**WORK INSTRUCTION**
Word for word, restate the lines of the material below from its first line through the one containing "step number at". Omit the rest.

**EXCERPTED DATA**

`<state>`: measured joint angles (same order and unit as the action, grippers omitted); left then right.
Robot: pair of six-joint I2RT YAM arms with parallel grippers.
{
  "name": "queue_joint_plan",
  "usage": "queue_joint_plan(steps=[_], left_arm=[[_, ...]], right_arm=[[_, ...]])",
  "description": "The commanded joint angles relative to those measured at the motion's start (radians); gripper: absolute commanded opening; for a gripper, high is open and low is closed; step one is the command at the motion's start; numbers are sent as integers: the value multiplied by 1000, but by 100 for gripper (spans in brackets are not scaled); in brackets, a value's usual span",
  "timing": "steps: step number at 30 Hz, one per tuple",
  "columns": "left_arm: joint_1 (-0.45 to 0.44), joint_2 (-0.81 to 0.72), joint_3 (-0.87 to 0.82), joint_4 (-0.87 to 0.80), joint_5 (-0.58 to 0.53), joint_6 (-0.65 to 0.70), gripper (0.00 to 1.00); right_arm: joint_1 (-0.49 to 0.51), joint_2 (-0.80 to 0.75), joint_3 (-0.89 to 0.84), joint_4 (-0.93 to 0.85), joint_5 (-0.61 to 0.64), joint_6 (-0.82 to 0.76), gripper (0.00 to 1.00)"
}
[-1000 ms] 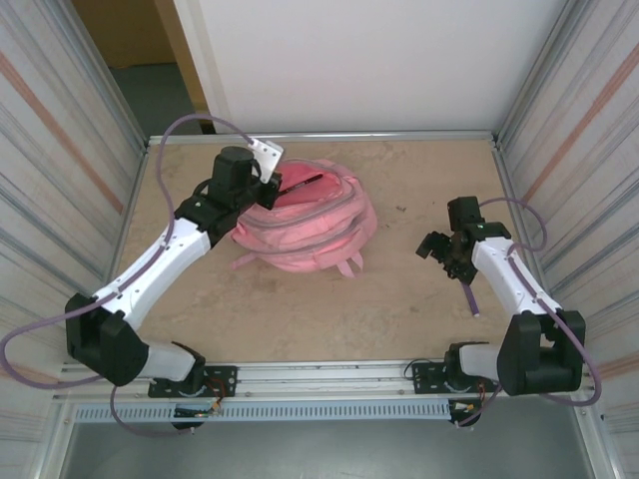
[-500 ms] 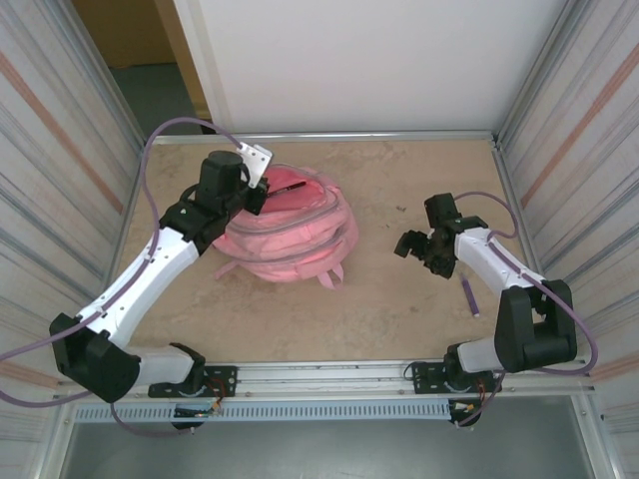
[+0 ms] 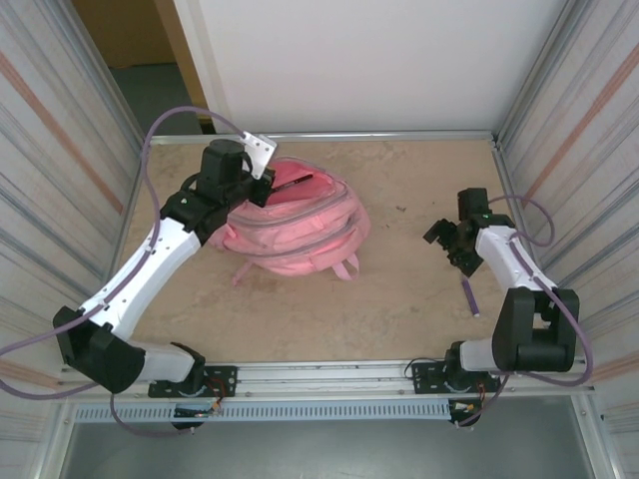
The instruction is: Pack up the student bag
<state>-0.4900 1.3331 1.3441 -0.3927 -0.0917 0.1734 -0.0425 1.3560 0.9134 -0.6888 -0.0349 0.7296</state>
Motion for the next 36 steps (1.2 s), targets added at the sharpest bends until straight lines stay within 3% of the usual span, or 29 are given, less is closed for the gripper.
queue_joint_plan(steps=[1,7,16,20,28,32,36], left_arm=[[4,-58,120,226,-10,42,0],[26,-91,119,264,-32,99,0],[22,-60,91,325,108,-58,0],[-44,-47,2,358,115,-56,0],[-231,-50,-224,424,-3,-58,0],[-239,-38,-292,427,-20,-83,0],[-239,5,-311,366,29,-65,0]], right_arm=[[-52,-73,13,-21,-20,2,95],[-280,-131,-43,-40,-43,47,95],[-515,-144,-139,-42,-142,31,92],[-524,-112,-191,-94,-57,-9,92],[-549,-135,-234,-206,62,50,92],[-547,-104,-221,-151,-50,-62,92],[-520,-57,-157,-176,-30,-115,92]])
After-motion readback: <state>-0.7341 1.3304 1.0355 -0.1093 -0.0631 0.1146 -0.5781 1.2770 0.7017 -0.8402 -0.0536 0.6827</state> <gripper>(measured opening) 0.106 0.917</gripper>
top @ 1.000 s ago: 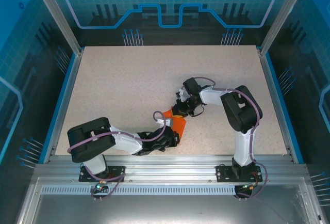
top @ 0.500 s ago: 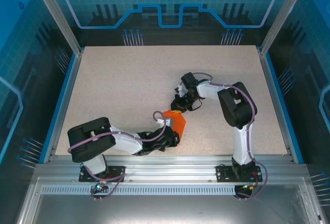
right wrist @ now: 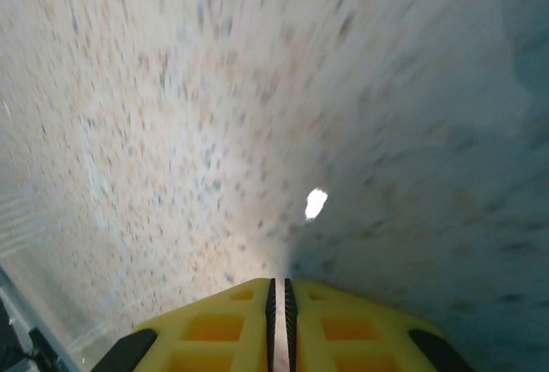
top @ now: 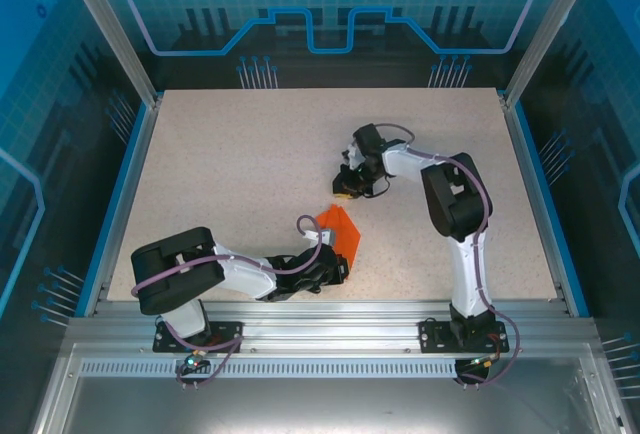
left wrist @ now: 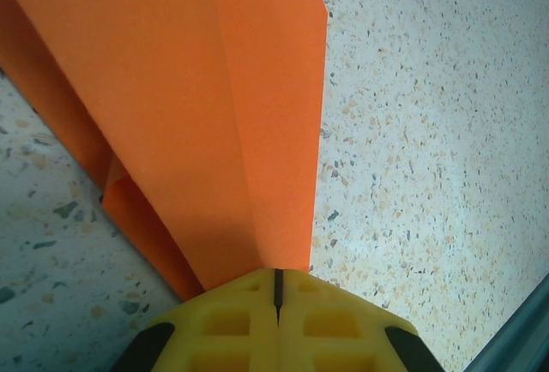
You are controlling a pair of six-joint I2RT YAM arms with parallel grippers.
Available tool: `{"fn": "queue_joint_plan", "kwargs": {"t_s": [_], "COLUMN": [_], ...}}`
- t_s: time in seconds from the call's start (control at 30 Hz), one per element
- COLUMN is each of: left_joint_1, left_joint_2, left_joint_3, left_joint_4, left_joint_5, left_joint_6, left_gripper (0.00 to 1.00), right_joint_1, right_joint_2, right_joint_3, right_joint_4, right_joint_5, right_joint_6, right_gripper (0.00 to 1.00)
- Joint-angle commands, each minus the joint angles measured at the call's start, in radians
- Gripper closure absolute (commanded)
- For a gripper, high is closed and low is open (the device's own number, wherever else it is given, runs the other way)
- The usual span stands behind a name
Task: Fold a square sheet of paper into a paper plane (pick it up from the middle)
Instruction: Perform the fourth fold on the wing at the bottom-center of the table.
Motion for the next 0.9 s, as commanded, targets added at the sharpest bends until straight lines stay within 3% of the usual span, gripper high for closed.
{"fn": "queue_joint_plan", "kwargs": {"t_s": [0.0,0.13,0.23,0.3,0.43,0.7,0.87], "left_joint_1": [-0.022,-0.015,0.005,0.031,0.084,0.280,0.338], "left_joint_2": [0.067,0.021,-0.061,-0.140,-0.313,-0.473,-0.493], "left_joint_3": [-0.024,-0.007,0.038,0.068,0.098,0.049,0.057], "left_joint_4": [-0.210,-0.246,-0.321,-0.354,-0.421,-0.529,-0.530], "left_joint_5": [0.050,0.047,0.048,0.053,0.043,0.098,0.145], "left_joint_6": [0.021,0.064,0.121,0.160,0.213,0.203,0.206], "left_gripper": [1.00,0.97,0.87,0.74,0.64,0.63,0.63], "right_joint_1": [-0.054,-0.074,-0.079,-0.076,-0.061,0.089,0.156], "right_joint_2": [-0.053,-0.174,-0.273,-0.344,-0.453,-0.499,-0.456], "right_joint_3": [0.021,-0.069,-0.173,-0.264,-0.420,-0.555,-0.575], "right_joint_4": [0.004,0.001,0.015,0.035,0.068,0.167,0.208], "right_joint_5": [0.042,0.044,0.031,0.013,-0.021,-0.079,-0.070], "right_joint_6": [-0.033,-0.063,-0.078,-0.081,-0.080,-0.006,0.034], "right_gripper": [0.85,0.83,0.82,0.82,0.82,0.84,0.85]}}
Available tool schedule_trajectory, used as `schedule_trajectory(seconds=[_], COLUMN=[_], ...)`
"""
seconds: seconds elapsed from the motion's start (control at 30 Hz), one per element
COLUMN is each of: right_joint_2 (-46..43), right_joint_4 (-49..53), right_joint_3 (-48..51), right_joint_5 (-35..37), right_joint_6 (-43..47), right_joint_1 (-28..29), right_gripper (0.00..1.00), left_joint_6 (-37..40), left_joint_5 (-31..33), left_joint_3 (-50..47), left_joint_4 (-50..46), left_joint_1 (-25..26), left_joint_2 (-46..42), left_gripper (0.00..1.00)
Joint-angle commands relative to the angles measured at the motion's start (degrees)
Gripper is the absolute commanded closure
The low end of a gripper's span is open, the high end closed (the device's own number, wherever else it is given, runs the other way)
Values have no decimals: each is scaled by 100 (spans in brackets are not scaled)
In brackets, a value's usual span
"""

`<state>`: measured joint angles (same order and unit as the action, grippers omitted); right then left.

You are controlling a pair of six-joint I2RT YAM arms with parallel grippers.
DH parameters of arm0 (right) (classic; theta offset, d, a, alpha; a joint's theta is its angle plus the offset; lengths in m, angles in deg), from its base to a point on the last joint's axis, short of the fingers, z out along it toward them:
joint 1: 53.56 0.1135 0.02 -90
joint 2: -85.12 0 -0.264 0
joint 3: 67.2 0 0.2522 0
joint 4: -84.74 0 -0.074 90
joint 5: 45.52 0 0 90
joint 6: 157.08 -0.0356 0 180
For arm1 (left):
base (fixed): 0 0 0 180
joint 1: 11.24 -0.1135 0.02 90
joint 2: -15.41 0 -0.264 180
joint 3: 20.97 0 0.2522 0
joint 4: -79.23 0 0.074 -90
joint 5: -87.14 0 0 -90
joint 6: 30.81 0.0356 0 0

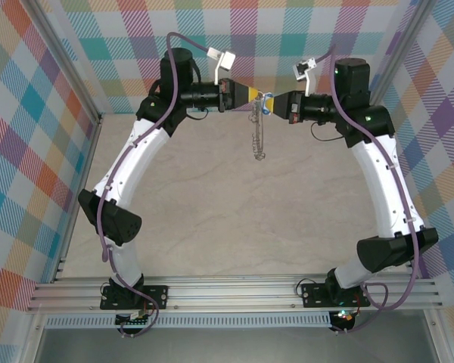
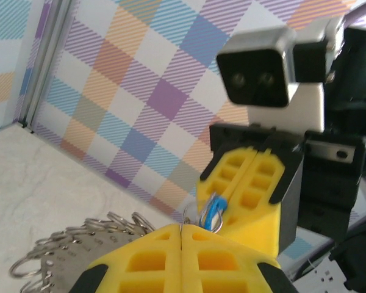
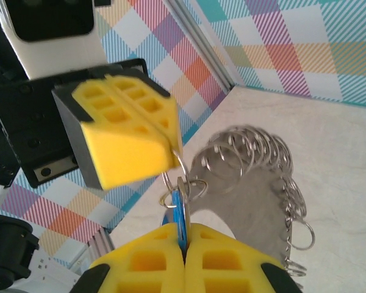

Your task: Put the keys on the keyring

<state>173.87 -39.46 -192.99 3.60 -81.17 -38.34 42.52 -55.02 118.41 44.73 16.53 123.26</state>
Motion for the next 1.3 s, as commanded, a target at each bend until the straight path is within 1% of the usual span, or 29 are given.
schedule_trajectory(seconds=[0.0,0.23,0.4,0.63,0.8,1.0,1.13,1.27], right_joint_2=[161,484,711,620,378,181,168,304], right_joint_4=[492,723,902,1074,940,866,850,939], right_joint_3=[-381,-890,-1248,-1050,-547,-226,-303,-675], right_joint_5=[73,-112,-43,287,327,358,426,421], right_joint_6=[328,344,404,530,458,418,407,424], right_joint_1=[31,122,249,246,252,246,246,252], right_gripper=[100,100,100,100,100,100,100,100], left_joint_6=[442,477,523,577,605,599,581,572], left_joint_5=[71,8,-9,104,116,102,59,42], left_joint_3=[206,74,42,-11,-15,-29,-53,-103], left_joint_4=[-342,-343,-369,-404,-440,-433,-432,-425], left_joint_1=[26,39,35,26,15,5,9,9], left_joint_2=[-359,-419,-440,-512,-528,-537,-555,-589], left_gripper=[100,100,100,100,100,100,100,100])
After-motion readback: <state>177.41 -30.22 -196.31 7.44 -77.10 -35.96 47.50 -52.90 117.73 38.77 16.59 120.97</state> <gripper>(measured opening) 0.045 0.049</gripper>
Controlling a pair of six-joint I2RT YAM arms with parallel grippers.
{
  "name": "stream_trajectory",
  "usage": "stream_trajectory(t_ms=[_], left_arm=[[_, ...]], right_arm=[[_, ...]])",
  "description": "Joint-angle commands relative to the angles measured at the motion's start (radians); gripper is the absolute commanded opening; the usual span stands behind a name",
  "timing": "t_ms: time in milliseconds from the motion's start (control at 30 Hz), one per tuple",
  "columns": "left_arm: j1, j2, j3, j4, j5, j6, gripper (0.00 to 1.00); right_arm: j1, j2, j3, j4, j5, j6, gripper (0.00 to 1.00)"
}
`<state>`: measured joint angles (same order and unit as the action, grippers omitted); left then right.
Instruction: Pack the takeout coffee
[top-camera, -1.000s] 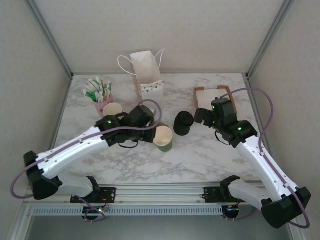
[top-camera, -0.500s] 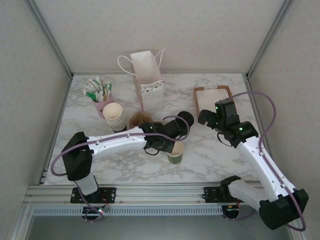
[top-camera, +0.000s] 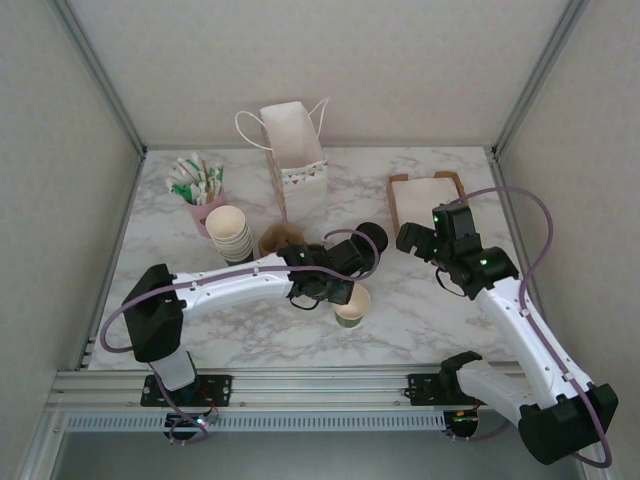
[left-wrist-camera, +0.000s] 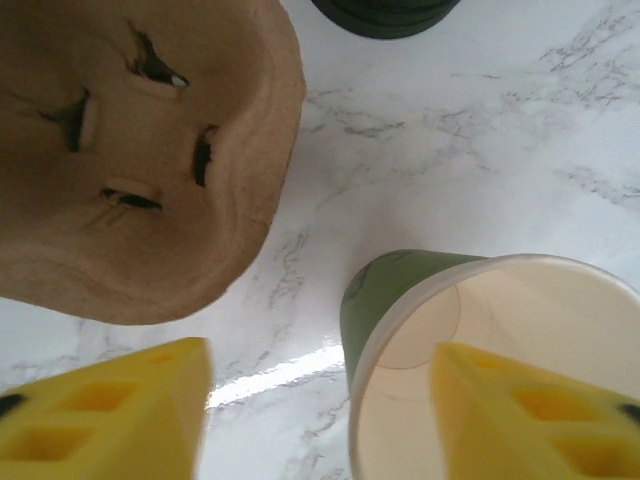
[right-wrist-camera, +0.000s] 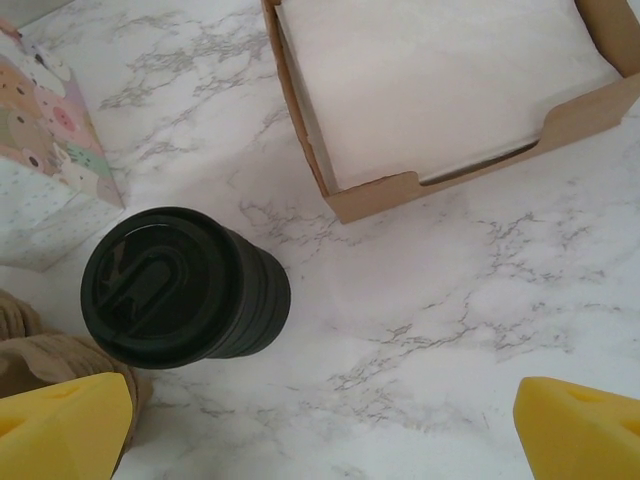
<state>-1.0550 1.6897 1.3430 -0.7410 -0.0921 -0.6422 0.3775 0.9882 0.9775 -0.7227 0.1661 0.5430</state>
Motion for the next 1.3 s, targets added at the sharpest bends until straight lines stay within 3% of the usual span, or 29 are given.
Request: stream_trajectory(t_ms=[0,100,367,767,1000,1267], left_arm=[[0.007,-0.118,0.028,-0.030,-0.070,0.018,0.78],[0.037,-0.231,-0.002,0.051,-0.066,0.053,0.99],[0.100,-0.435,-0.192,0.497,-0.111,0.157,1.00],[0.118,-0.397,-0.407,0.899,-0.213,0.289,1.00],[0.156,-0.499,-0.612,1.072,-0.124,0.354,1.00],[0.213,-0.514,-0.680,1.116,0.007,0.331,1.00]], right_arm=[[-0.003,-0.023,0.020,-0.013,-0.064,-0.061,0.99],[-0.004,-0.022,0.058,-0.053,-0.101,-0.089,0.99],[-0.005,-0.054,0.121,-0.107,-0.191,-0.124,0.99],[-0.003,-0.024,0.144,-0.089,-0.230,-0.058,0.99],[-0.006,0.128,0.194,-0.116,-0.344,-0.091,0.99],[-0.006,0.288,0.234,-0.115,-0.409,-0.080,0.99]])
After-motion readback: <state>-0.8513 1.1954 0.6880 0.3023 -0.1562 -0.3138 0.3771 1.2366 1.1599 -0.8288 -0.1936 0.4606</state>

**SOLUTION TO THE EXERCISE**
`<state>`: measured joint angles (same order and unit as the action, grippers omitted); left then right.
Robot: pair of six-joint I2RT YAM arms with parallel grippers.
{
  "name": "queue_joint_plan",
  "usage": "queue_joint_plan(steps=[_], left_arm=[[_, ...]], right_arm=[[_, ...]])",
  "description": "The commanded joint angles relative to those measured at the motion's start (radians); gripper: absolute commanded opening; for a gripper, high is open and low is closed; step one is the command at the motion's start; numbers are sent as integers: the value multiplied by 1000, but by 100 for gripper (spans in brackets are not scaled); in brackets, a value's usual span",
  "timing": "steps: step number at 30 Hz, one per tuple",

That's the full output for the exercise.